Erdal SARIZEYBEK: Evet, gündem değiştiriliyor. Vallahi, ulusal medyanın büyük bir kısmı, ulusal niteliğini yitirdi. Ben onlara ‘işbirlikçi medya’ diyorum. Kendi yaşantımdan örneklerini de röportajın başında verdim. Bütün sözlerimin de arkasındayım. Orgeneralimizi eli kelepçeli haliyle, terörist diye manşetine taşıyan bir medya, 74 askerimin katili ve PKK’nın 2 numaralı ismi Osman Öcalan’ı ‘peşmerge damadı’ olarak gazeteye taşıyorsa ben o medyaya güvenmem. Ulusal medya da demem; ancak ‘işbirlikçi medya’ derim.

 

   TERÖRE KÜRT SORUNU DEDİLER, OLAYLAR ALEVLENDİ

 

   E.Ö: Biraz önce Başbakan’ın Diyarbakır gezisine vurgu yaptınız. Hükümet de terörle mücadele ettiğini ifade ediyor.
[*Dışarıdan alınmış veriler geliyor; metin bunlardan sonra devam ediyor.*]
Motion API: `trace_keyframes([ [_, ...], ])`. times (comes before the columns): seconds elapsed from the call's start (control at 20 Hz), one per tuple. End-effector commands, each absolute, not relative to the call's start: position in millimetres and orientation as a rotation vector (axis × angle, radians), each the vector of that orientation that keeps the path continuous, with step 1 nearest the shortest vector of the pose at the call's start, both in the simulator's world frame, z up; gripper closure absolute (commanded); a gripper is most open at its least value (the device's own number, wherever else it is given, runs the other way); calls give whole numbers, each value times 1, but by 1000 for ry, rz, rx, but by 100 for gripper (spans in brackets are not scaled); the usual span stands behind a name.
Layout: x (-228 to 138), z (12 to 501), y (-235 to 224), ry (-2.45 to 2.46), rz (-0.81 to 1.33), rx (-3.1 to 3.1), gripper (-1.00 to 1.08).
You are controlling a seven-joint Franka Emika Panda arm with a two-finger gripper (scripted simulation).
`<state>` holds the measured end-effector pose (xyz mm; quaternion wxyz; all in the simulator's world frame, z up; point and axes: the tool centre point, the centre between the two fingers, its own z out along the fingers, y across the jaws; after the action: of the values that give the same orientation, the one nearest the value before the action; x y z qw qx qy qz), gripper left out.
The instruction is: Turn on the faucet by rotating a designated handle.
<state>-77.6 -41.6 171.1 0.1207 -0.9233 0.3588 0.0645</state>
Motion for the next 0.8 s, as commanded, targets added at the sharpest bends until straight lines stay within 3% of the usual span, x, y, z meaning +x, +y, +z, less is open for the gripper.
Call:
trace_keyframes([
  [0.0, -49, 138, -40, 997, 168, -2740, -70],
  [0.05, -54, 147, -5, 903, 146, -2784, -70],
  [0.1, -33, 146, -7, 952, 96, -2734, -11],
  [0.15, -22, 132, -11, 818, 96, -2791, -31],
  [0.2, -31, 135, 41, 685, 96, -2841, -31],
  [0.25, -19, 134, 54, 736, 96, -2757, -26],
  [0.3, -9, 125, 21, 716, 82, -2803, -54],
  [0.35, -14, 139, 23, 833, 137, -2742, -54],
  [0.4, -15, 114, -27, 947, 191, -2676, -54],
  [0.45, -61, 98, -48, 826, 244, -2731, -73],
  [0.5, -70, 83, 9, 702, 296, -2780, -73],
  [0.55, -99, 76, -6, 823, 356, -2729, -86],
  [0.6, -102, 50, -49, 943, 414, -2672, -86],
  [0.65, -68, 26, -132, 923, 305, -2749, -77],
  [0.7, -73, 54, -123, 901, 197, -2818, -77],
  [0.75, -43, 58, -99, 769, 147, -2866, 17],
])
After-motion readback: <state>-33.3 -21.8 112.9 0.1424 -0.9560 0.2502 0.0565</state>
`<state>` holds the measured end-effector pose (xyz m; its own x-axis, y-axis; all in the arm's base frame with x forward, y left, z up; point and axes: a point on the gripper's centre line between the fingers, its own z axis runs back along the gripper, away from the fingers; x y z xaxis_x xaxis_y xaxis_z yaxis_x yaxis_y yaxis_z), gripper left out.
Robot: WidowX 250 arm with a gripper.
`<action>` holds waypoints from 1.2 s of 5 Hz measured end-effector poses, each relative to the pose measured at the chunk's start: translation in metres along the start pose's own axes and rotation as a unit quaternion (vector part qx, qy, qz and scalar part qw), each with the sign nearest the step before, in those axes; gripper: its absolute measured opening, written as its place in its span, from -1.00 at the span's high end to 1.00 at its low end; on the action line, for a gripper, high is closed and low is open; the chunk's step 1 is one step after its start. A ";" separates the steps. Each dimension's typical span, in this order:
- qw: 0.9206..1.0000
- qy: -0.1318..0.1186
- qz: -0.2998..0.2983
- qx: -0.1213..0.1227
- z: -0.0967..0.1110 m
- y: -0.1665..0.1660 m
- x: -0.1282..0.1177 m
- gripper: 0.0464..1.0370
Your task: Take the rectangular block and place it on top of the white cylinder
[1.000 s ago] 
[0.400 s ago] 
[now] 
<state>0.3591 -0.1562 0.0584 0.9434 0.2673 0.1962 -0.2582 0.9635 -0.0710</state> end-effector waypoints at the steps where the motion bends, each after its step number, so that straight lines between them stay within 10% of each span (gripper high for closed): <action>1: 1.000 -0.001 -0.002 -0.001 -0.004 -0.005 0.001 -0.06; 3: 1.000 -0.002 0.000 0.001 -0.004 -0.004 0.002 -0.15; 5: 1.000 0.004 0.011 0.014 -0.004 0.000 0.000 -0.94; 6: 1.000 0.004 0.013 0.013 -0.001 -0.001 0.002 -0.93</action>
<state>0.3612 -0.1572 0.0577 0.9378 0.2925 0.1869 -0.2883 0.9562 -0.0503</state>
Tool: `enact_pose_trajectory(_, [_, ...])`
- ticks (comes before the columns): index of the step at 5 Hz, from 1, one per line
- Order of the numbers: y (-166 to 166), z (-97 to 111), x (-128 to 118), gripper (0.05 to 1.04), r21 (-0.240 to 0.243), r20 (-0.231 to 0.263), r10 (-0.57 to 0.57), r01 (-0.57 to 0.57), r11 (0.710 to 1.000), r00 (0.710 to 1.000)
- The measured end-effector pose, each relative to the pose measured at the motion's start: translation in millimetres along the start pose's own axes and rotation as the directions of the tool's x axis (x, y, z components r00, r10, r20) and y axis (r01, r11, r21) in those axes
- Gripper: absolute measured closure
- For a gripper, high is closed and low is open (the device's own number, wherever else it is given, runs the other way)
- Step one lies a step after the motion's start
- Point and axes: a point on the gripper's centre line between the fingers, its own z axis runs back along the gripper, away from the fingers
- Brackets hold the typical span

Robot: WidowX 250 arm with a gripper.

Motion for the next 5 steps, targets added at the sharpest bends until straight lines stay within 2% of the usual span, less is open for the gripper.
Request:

Erdal SARIZEYBEK: Bakın, bu hükümet 3 Kasım 2002’de seçildi, tek başına iktidar oldu. 2002’ye kadar örgütün kuruluşu üzerinden 24 yıl geçmiş. Yani, 24 yıllık süregelen terörle mücadele olayı var. Diyelim ki biz, 1984-1992 arası örgütü tanımıyorduk. Teröristlerin kim olduğunu, silahların nereden alındığını bilmiyorduk. 1992’den 2002’ye gelen süreçte, ummadığımız anda, sayıca büyük bir terörist grubuyla karşılaştık ki bu teröristleri etkisiz hale getirmek birkaç yılı aldı. Çok şiddetli çatışmalar oldu o bölgelerde. Dolayısı ile 1992’de sayıları 20.000’i aşkın terörist grubunun 2002’ye geldiğimizde sayıları 1.500-2.000 arasındaydı. 2002 yılında örgütün sözde lideri hapisteydi. Avrupa’daki siyasi cephe ortaya çıkarılmıştı. Irak’taki kampları ortaya çıkarılmıştı. Silahları, arşivleri, para kasaları; hepsi ortaya çıkarılmıştı. Hükümetin yapacağı bir tek şey vardı; bir terörle mücadele stratejisini ortaya koyup, bu örgütü tarihten silecekti yani. 1 yılda! Yapmadı. Siyasi çözüm dedi, teröre Kürt sorunu dedi; olayların daha çok alevlenmesine yol açtı.

 

   IRAK’TA ÖLDÜRÜLEN 1,5 MİLYON İNSAN MÜSLÜMAN DEĞİL MİYDİ?

 

   E.Ö: Sayın Başbakan ve hükümet, özellikle bu sıralar, teröre karşı sert mesajlar veriyor. Geçmişe biraz döndüğümüzde ise Başbakanımız Büyük Ortadoğu Projesi’nin eşbaşkanı olduğunu söylemişti. BOP’un  Türkiye’nin de dâhil edildiği büyük bir sınır değişikliği operasyonunu içine aldığı daha önceden bildirilmişti. Sayın Başbakan ikili mi davranıyor, yoksa bilmediğimiz bir şeyler mi var?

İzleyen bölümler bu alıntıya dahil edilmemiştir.